Exercise prompt
Across the listing, count the lines that include the string "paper". Give nothing besides the number.

---

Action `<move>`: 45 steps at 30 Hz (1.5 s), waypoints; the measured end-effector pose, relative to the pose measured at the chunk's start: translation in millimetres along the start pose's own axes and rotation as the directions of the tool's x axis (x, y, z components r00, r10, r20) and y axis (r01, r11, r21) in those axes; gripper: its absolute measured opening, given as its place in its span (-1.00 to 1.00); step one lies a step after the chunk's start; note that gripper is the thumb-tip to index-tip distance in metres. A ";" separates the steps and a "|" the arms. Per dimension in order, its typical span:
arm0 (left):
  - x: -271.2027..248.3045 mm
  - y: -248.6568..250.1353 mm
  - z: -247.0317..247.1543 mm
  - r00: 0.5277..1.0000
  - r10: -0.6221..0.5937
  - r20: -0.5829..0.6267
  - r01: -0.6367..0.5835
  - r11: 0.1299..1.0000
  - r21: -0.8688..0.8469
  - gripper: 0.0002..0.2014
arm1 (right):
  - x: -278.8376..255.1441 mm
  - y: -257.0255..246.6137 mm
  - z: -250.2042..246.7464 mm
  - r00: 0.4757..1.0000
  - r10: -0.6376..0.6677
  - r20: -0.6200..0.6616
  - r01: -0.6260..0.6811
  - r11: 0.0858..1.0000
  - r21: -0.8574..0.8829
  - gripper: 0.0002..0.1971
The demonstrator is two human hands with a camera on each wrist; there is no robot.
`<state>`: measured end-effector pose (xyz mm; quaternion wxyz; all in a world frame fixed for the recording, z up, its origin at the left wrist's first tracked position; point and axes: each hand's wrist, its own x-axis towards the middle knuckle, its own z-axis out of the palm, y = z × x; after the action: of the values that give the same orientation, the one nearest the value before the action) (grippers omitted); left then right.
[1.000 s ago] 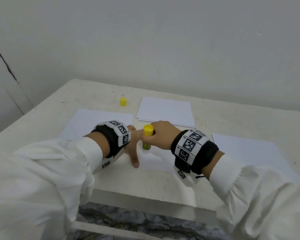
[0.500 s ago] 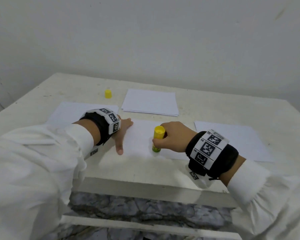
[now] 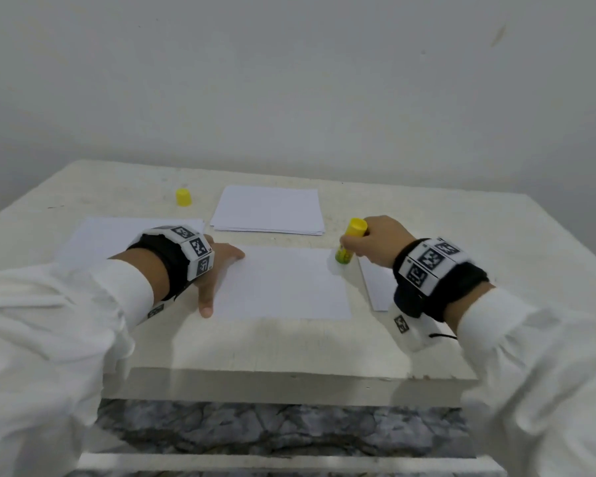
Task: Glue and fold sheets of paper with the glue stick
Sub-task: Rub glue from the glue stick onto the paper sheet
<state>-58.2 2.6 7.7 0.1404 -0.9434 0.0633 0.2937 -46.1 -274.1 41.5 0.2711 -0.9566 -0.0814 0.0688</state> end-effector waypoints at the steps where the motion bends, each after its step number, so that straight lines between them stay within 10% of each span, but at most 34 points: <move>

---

Completed exercise
2